Another interesting finding has been that of a weaker stromal ER immunoexpression in endometriosis in comparison to the tumor stroma (p=0.001) and its significance can be related to a less responsive histological area to the hormone stimuli or maybe to a much lower immunoexpression of an ER isoform.

Regarding FIGO staging, no significant difference has been observed between PR immunoexpression in EOC epithelial and stromal cells in early stages compared to late stages in the studied group, although literature data show a higher PR immunoexpression in endometrioid histological pattern, in the absence of peritoneal metastases, showing a high correlation with tumor cells proliferation inhibition and with metastases development [22, 53,54]. However, significant differences have been noticed between the epithelial (p=0.027) and stromal PR immunoexpression (p=0.005) in EOC with more differentiated histological types, suggesting a partial protective role of progesterone in carcinogenesis.

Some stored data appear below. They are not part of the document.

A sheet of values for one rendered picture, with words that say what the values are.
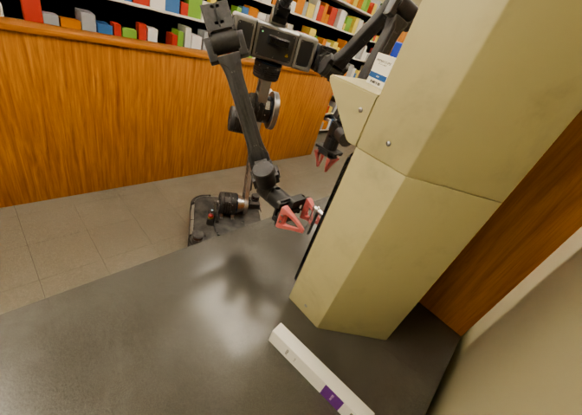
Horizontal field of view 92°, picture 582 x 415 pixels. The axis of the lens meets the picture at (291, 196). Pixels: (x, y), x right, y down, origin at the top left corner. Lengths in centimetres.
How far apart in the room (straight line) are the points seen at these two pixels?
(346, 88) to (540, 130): 32
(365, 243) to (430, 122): 26
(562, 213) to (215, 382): 84
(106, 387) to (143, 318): 14
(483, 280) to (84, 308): 100
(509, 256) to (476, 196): 34
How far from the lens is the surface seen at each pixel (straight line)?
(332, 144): 113
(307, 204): 78
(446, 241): 66
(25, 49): 227
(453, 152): 54
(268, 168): 75
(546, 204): 88
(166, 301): 78
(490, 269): 95
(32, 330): 79
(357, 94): 56
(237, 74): 86
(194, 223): 204
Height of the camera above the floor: 158
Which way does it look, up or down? 31 degrees down
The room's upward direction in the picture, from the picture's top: 19 degrees clockwise
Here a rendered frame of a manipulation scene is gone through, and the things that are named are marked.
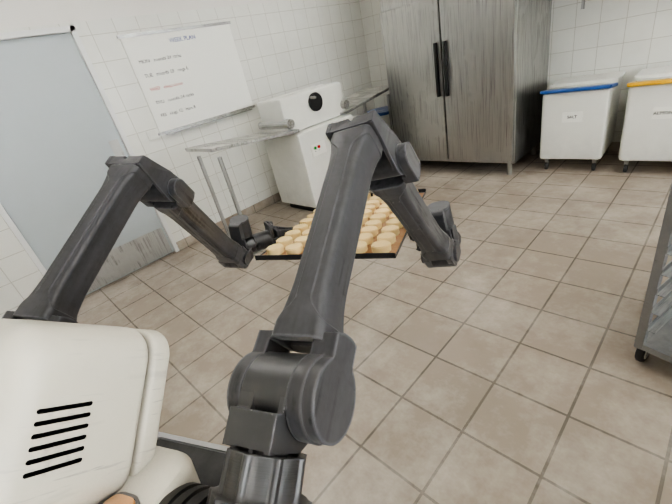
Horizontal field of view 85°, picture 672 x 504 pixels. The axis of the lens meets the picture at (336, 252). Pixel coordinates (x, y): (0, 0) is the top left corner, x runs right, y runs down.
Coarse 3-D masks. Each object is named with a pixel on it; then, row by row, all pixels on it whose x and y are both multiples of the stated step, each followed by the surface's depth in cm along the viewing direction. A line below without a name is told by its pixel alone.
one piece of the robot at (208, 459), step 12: (156, 444) 58; (168, 444) 57; (180, 444) 57; (192, 444) 56; (204, 444) 56; (216, 444) 55; (192, 456) 55; (204, 456) 54; (216, 456) 54; (204, 468) 52; (216, 468) 52; (204, 480) 51; (216, 480) 50
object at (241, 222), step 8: (240, 216) 113; (232, 224) 109; (240, 224) 109; (248, 224) 112; (232, 232) 110; (240, 232) 110; (248, 232) 113; (240, 240) 111; (248, 248) 112; (248, 256) 111; (248, 264) 111
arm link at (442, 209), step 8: (432, 208) 90; (440, 208) 88; (448, 208) 88; (440, 216) 87; (448, 216) 88; (440, 224) 88; (448, 224) 89; (448, 232) 88; (456, 240) 88; (456, 248) 86; (456, 256) 85
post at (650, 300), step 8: (664, 216) 126; (664, 224) 127; (664, 232) 128; (664, 240) 129; (656, 248) 132; (664, 248) 130; (656, 256) 133; (664, 256) 131; (656, 264) 134; (664, 264) 134; (656, 272) 136; (656, 280) 137; (648, 288) 140; (656, 288) 138; (648, 296) 141; (656, 296) 140; (648, 304) 143; (648, 312) 144; (640, 320) 148; (648, 320) 145; (640, 328) 149; (640, 336) 150; (640, 344) 152
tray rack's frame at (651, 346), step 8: (664, 328) 156; (648, 336) 154; (656, 336) 153; (664, 336) 152; (648, 344) 151; (656, 344) 150; (664, 344) 149; (648, 352) 150; (656, 352) 148; (664, 352) 146
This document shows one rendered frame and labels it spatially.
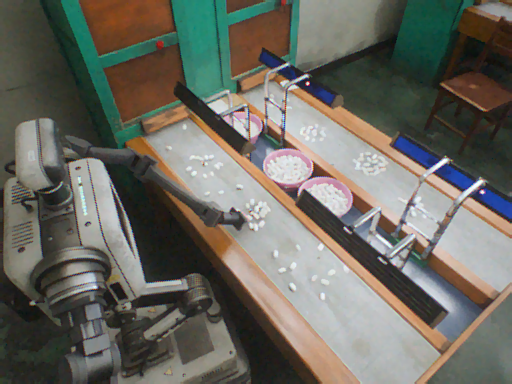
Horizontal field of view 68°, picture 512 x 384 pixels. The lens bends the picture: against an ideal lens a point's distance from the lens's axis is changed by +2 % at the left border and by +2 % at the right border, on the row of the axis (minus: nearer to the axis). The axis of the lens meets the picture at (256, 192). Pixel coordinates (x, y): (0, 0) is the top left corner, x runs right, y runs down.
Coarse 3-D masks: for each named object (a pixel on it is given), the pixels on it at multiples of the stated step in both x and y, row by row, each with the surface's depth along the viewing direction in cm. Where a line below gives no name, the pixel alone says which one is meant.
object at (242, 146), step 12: (180, 84) 192; (180, 96) 192; (192, 96) 186; (192, 108) 186; (204, 108) 180; (204, 120) 180; (216, 120) 174; (216, 132) 175; (228, 132) 169; (228, 144) 170; (240, 144) 164; (252, 144) 164
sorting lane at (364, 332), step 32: (192, 128) 227; (192, 160) 208; (224, 160) 208; (224, 192) 191; (256, 192) 191; (288, 224) 177; (256, 256) 166; (288, 256) 165; (320, 256) 165; (288, 288) 155; (320, 288) 155; (352, 288) 155; (320, 320) 146; (352, 320) 146; (384, 320) 146; (352, 352) 138; (384, 352) 138; (416, 352) 138
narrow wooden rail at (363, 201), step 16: (240, 96) 244; (256, 112) 232; (272, 128) 222; (288, 144) 215; (320, 160) 203; (320, 176) 204; (336, 176) 194; (352, 192) 188; (368, 208) 184; (384, 208) 180; (384, 224) 180; (432, 256) 164; (448, 256) 161; (448, 272) 160; (464, 272) 156; (464, 288) 157; (480, 288) 151; (480, 304) 155
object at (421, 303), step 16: (304, 192) 141; (304, 208) 142; (320, 208) 137; (320, 224) 137; (336, 224) 132; (336, 240) 133; (352, 240) 128; (352, 256) 129; (368, 256) 125; (368, 272) 125; (384, 272) 121; (400, 272) 118; (400, 288) 118; (416, 288) 115; (416, 304) 115; (432, 304) 112; (432, 320) 112
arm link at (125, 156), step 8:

PR stromal immunoexpression has been significantly lower in endometriosis in comparison with tumor counterpart (p=0.000), possible in correlation with an unbalanced estrogenic stimulus in endometriosis pathogenesis and a decreasing role of this stimulus in the development of EOC. The weaker PR immunoexpression both in epithelial cells and stromal elements of endometriosis suggests that loss of PR immunoexpression may be attributed to early genetic changes prior to morphological atypia, as an important IHC marker in endometriosis malignant transformation risk [55]. The IHC expression of steroid hormone receptors, associated to clinicopathological findings supports the transition mechanism of ovarian endometriosis towards EOC, with a potential use for a better evaluation of prognosis and opens new perspectives for the development of new therapies.

⧉ Conclusions

Endometriosis can be considered a precursor lesion of EOC, as demonstrated in this study, and IHC expression of E-cadherin, β-catenin, Bcl-2, Bax, ER, and PR in corroboration with clinicopathological features supports the mechanism of transition of ovarian endometriosis into EOC, provides new prognosis tools, and opens new therapeutic perspectives. Considering the value of ovarian endometriosis as a precursor lesion for a large spectrum of OCs, the understanding of mechanisms which are involved in these diseases has also a prevention value for ovarian malignancies, with a beneficial effect for populations at high-risk.

Conflict of interest

The authors declare that they have no conflict of interests.